# Given information:

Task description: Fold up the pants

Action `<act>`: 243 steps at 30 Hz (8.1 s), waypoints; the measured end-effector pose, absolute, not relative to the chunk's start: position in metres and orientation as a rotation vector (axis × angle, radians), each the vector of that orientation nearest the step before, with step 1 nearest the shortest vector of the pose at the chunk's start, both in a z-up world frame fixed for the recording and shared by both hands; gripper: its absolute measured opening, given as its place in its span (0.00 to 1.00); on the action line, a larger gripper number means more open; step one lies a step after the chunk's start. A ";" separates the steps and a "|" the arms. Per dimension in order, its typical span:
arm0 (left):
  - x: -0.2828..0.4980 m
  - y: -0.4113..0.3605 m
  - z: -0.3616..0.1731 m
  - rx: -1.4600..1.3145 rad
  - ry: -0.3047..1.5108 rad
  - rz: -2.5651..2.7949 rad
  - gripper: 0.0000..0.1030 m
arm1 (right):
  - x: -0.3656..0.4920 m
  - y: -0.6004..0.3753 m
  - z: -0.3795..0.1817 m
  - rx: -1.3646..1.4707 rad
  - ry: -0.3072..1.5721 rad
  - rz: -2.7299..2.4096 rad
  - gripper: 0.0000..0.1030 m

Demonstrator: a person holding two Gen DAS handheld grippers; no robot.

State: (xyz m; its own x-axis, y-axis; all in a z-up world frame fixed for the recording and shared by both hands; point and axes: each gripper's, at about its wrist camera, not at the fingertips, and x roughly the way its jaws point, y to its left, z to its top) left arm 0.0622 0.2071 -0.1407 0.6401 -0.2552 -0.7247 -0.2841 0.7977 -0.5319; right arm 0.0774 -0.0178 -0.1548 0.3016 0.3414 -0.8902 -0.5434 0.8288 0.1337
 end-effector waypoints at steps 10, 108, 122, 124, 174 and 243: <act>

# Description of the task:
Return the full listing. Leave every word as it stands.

# Written reply:
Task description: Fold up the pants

Action `<act>`: 243 steps at 30 Hz (8.1 s), waypoints; the measured end-effector pose, absolute, not relative to the chunk's start: position in metres and orientation as a rotation vector (axis × angle, radians), each the vector of that orientation nearest the step before, with step 1 nearest the shortest vector of the pose at the chunk's start, both in a z-up world frame fixed for the recording and shared by both hands; gripper: its absolute measured opening, given as its place in its span (0.00 to 1.00); on the action line, a larger gripper number means more open; step one lies a step after the chunk's start. A ";" separates the steps and a "|" the arms. Per dimension in order, its typical span:
arm0 (left):
  - x: -0.2828..0.4980 m
  - y: -0.4113..0.3605 m
  - z: -0.3616..0.1731 m
  - rx: -1.4600..1.3145 rad
  - ry: -0.3047..1.5108 rad
  - rz: -2.5651..2.7949 rad
  - gripper: 0.0000..0.1030 m
arm1 (right):
  - x: -0.3656..0.4920 m
  - y: -0.6004..0.3753 m
  - z: -0.3795..0.1817 m
  - rx: -1.3646..1.4707 rad
  - ry: -0.3072..1.5721 rad
  - rz: -2.7299..2.4096 rad
  - gripper: 0.0000..0.1030 m

Demonstrator: a person holding two Gen DAS handheld grippers; no robot.

State: (xyz m; its own x-axis, y-axis; all in a z-up world frame fixed for the recording and shared by both hands; point and axes: each gripper's, at about its wrist camera, not at the fingertips, and x roughly the way its jaws point, y to its left, z to its top) left arm 0.0622 0.2071 -0.1407 0.6401 -0.2552 -0.7247 -0.2841 0.7977 -0.5319; right arm 0.0774 -0.0178 -0.1548 0.3016 0.3414 -0.8902 -0.5434 0.8288 0.1337
 end-effector waypoints at steps 10, 108, 122, 124, 174 and 243: <act>

No further output remains for this exercise.